И Белогуров путано пробормотал только, пряча от Михайленко глаза: «На это потребуется время, Феликс. Несколько месяцев, быть может, и полгода… Но, в общем, я постараюсь для тебя, заряжу все, какие возможно, каналы, снова свяжусь с агентством в Сингапуре и… Когда вещь будет у меня, я тебе сообщу».

Им с Егором и Женькой потребовалось гораздо меньше времени – на дворе стоял лишь июль. Но Белогуров так подгонял братьев, потому что тогда Феликс сказал ему, что «если ты не успеваешь позвонить мне до конца июля – то все придется отложить ровно на год». В августе Михайленко уезжал в Швейцарию. Ему предстояла очередная пластическая операция. А если сто пятьдесят тысяч долларов не поступят в распоряжение Белогурова в этом году, то… то не стоило и затевать весь этот новый кошмар. За двенадцать месяцев неоплаченного долга Салтычиха бы просто стер галерею и ее персонал в порошок. Потому-то они так торопились со второй ВЕЩЬЮ, подгоняли Чучельника. Потому-то Пекин, бедняга, и…

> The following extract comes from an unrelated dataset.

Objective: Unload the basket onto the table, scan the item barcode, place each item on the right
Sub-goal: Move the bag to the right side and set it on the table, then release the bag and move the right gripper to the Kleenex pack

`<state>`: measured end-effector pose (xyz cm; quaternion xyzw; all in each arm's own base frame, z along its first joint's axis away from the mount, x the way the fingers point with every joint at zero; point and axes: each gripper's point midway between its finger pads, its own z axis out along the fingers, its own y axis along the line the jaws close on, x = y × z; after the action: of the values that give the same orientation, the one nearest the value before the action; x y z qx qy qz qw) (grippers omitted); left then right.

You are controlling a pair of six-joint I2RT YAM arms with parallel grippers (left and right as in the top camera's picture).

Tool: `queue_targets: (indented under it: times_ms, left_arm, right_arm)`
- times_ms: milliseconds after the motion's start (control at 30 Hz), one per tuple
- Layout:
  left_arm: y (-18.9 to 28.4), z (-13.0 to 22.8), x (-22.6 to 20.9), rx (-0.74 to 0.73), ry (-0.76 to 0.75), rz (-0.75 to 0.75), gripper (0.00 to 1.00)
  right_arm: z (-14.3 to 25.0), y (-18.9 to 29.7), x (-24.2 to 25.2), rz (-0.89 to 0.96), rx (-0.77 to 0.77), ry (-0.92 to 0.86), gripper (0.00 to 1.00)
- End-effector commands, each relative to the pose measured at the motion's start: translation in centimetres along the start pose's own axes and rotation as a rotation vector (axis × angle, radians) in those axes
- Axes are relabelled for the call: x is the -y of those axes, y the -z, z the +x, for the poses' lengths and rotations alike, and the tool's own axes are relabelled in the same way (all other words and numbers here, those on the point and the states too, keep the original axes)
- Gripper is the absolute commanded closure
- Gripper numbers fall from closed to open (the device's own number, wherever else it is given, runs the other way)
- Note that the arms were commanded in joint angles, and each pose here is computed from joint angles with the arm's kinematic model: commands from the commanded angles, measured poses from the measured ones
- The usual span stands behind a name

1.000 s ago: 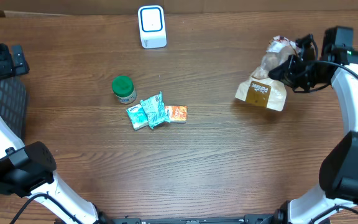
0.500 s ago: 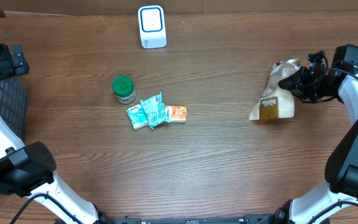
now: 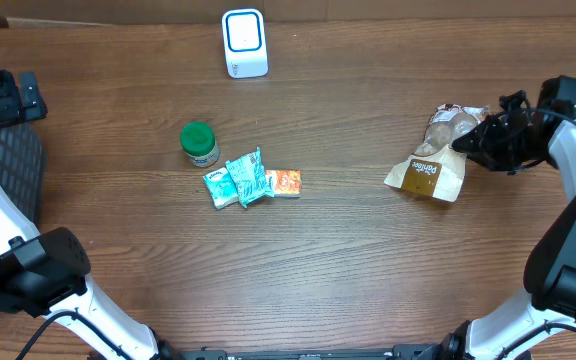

Белогуров не успел пожалеть убитого китайца – остановил машину перед железными воротами гигантского глухого забора, окружавшего дом с медной крышей. От Киевского шоссе к особняку вела новенькая бетонка, проложенная через пустырь, заросший лебедой и чертополохом. Вдали маячил жидкий лесок, к его опушке лепилась хлипкая деревенька. Оттуда пахло жильем, дымом. Лаяли собаки. Трещал по деревенской улице мотоцикл.

Ворота открылись – одна из створок поехала вбок. Белогуров подрулил к массивному кирпичному крыльцу. Голый двор: ряды молодых чахлых саженцев, клумба, за которой никто не ухаживает, заросший газон. Феликсу Счастливому долго придется ждать, когда под окнами его кирпично-медного страшилища разрастется фруктовый сад, в тени которого можно будет коротать знойные деньки…

Белогуров обогнул машину, бережно достал с заднего сиденья деревянный футляр. И тут же, вместе с дрожью в коленях ощутил сильнейший позыв – мочевой пузырь за дальнюю дорогу переполнился так, что сейчас, кажется, из глаз польется. На крыльце его встречал Петр (тот самый санитар). Разговаривал с кем-то по радиотелефону: «Сахара я привезу, достал, по старой цене еще… Смородину обобрали уже? Ну что, хватило на варенье? Да привезу я тебе сахара, сказал! Завтра же… А с огурцами ты…»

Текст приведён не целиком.